On the morning of May 27, Cincinnati headed downstream and reached its target, the two artillery guns. Just as it fired its first shots, the hidden battery on the bluff also opened fire, completely surprising the Union ship. The first Confederate shell scored a direct hit, passing through Cincinnati's magazine and exiting through the bottom of the ship. Another shell disabled the ship's steering mechanism. Cincinnatis own guns could not be elevated enough to return fire on the high battery. Knowing his ship was doomed, the commander, Lieutenant George M. Bache, headed Cincinnati full-steam back up the river in search of a place on which to beach the ship. A suitable spot being found, Cincinnati was run aground, a hawser tied to a tree, and gangplank laid out. Before the men could evacuate, the hawser came loose and the ship slipped from the bank out into the river, where it began to sink in about 18 ft of water. Many of the crew, including the commander, could not swim; those who could, including Corcoran, began to abandon ship. Still under intense fire, Corcoran and three others, Boatswain's Mate Henry Dow, Seaman Thomas Jenkins, and Seaman Martin McHugh, swam back and forth, helping their crewmates to shore. They then reboarded Cincinnati, hastily repaired a small boat which had been damaged by the Confederate fire, and loaded it with men who were too badly wounded to be dragged through the water. After Lieutenant Bache also climbed into the boat, they towed it to the safety of a Union flotilla. For these actions, Corcoran was awarded the Medal of Honor a month and a half later, on July 10, 1863. The other three swimmers, Dow, Jenkins, and McHugh, and two more Cincinnati crewmen also received the medal for their part in the action.
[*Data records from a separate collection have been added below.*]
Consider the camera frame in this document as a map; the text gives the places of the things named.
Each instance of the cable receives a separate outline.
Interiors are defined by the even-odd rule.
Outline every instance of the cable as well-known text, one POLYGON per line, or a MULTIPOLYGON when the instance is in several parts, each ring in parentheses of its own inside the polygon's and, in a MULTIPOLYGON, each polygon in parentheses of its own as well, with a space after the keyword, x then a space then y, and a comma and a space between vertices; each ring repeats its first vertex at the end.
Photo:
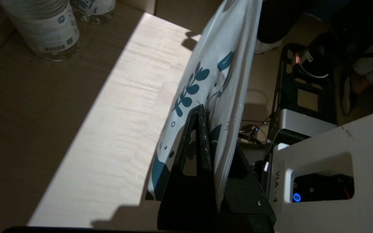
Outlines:
POLYGON ((349 195, 348 190, 346 190, 345 187, 343 187, 343 190, 345 191, 345 194, 346 194, 346 197, 348 198, 348 200, 351 199, 351 195, 349 195))
POLYGON ((259 123, 264 123, 264 122, 266 122, 266 123, 268 123, 268 122, 270 122, 270 119, 271 117, 268 117, 268 118, 266 118, 264 121, 253 121, 253 120, 241 120, 241 121, 250 121, 250 122, 259 122, 259 123))

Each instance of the blue indicator light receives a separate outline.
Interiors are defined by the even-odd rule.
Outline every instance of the blue indicator light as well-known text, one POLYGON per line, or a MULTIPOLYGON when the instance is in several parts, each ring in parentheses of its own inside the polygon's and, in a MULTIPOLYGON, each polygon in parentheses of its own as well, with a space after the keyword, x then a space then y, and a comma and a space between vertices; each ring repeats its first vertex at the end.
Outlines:
POLYGON ((300 195, 298 194, 298 193, 295 193, 294 195, 293 195, 293 200, 295 201, 295 202, 300 202, 300 195))

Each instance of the white shopping bag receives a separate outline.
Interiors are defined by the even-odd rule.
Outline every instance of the white shopping bag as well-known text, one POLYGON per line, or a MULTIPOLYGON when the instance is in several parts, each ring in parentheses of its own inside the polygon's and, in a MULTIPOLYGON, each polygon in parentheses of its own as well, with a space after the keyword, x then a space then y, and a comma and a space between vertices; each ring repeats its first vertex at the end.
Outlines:
POLYGON ((262 0, 224 0, 206 25, 158 141, 146 199, 162 199, 188 112, 203 104, 220 206, 243 113, 261 6, 262 0))

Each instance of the floor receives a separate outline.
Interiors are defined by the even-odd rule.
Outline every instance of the floor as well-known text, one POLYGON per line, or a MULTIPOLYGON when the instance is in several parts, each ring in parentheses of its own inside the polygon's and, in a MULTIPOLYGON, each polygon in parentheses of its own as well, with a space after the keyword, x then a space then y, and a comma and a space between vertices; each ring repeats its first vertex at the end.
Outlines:
MULTIPOLYGON (((196 33, 201 33, 206 22, 215 13, 222 0, 158 0, 156 16, 196 33)), ((271 113, 274 89, 277 78, 278 61, 285 44, 298 43, 307 46, 317 35, 326 32, 328 26, 320 20, 303 15, 284 37, 282 46, 261 55, 255 55, 247 89, 242 125, 253 124, 251 121, 263 121, 271 113)), ((336 69, 335 77, 340 78, 341 69, 336 69)), ((373 90, 364 93, 358 100, 358 106, 350 115, 344 115, 340 105, 339 85, 336 85, 336 108, 339 125, 373 113, 373 90)), ((317 108, 310 95, 299 96, 308 108, 317 108)), ((268 124, 258 133, 257 138, 265 141, 268 124)))

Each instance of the label sticker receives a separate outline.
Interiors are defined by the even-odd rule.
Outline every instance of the label sticker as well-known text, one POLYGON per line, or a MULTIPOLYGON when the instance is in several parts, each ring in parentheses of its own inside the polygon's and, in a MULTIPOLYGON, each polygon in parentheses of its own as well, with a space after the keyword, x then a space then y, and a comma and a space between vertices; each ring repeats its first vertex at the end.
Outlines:
POLYGON ((49 19, 13 17, 18 30, 35 51, 58 53, 69 49, 80 37, 70 3, 58 15, 49 19))
POLYGON ((306 59, 307 59, 309 62, 312 62, 312 61, 313 61, 313 57, 312 57, 311 53, 309 52, 309 49, 306 49, 305 56, 306 56, 306 59))
POLYGON ((71 0, 73 6, 88 15, 103 15, 116 6, 116 0, 71 0))

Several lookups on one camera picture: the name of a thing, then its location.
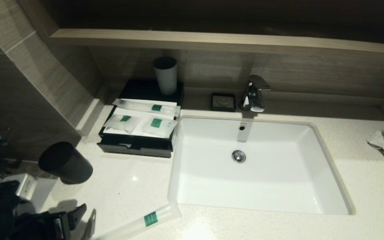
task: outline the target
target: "sink drain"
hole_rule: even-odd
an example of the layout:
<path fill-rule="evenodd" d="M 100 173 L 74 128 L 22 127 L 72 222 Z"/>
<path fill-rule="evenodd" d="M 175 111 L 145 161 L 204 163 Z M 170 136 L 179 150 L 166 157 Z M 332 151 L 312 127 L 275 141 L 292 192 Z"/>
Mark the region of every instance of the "sink drain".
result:
<path fill-rule="evenodd" d="M 241 150 L 235 150 L 232 152 L 232 159 L 237 163 L 243 163 L 247 159 L 245 153 Z"/>

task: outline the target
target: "white cup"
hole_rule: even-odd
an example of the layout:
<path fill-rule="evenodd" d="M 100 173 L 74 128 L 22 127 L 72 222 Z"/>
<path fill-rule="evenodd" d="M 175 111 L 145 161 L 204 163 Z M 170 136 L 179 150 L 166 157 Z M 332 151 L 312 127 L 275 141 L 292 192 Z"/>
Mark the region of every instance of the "white cup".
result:
<path fill-rule="evenodd" d="M 177 61 L 172 57 L 160 57 L 154 61 L 158 86 L 164 95 L 172 95 L 177 91 Z"/>

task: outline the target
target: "soap dish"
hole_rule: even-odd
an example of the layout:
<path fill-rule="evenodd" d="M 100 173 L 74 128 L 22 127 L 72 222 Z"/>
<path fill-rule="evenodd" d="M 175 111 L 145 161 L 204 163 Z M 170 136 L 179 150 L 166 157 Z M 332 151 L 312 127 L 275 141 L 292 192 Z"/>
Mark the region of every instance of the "soap dish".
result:
<path fill-rule="evenodd" d="M 212 111 L 230 111 L 235 112 L 235 95 L 233 94 L 211 94 Z"/>

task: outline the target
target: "sink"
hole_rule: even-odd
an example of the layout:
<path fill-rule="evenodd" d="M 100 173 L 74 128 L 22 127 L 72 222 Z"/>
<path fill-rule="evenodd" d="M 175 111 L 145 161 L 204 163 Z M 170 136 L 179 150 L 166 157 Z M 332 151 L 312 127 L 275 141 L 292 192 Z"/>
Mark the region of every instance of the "sink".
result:
<path fill-rule="evenodd" d="M 240 129 L 249 132 L 245 142 L 238 141 Z M 182 118 L 169 199 L 226 208 L 351 214 L 322 146 L 311 125 Z M 245 154 L 245 161 L 234 160 L 236 150 Z"/>

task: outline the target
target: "green label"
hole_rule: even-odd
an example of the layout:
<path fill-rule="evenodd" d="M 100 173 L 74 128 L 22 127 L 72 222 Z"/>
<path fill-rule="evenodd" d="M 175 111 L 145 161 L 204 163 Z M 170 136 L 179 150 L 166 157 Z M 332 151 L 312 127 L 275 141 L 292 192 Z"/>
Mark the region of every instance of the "green label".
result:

After the sinking of Cincinnati, Corcoran was transferred to the to finish out his term of service. He died March 12, 1904, at age 64 and was buried at Calvary Cemetery in Woodside, Queens, New York.

==Medal of Honor citation==
Rank and organization: Landsman, U.S. Navy. Born: 1838, New York. Accredited to: New York. G.O. No.: 17, July 10, 1863.

Citation:

Served on board the U.S.S. Cincinnati during the attack on the Vicksburg batteries and at the time of her sinking. Engaging the enemy in a fierce battle, the Cincinnati, amidst an incessant fire of shot and shell, continued to fire her guns to the last, though so penetrated by shellfire that her fate was sealed. Serving bravely during this action, Corcoran was conspicuously cool under the fire of the enemy, never ceasing to fight until this proud ship went down, "her colors nailed to the mast."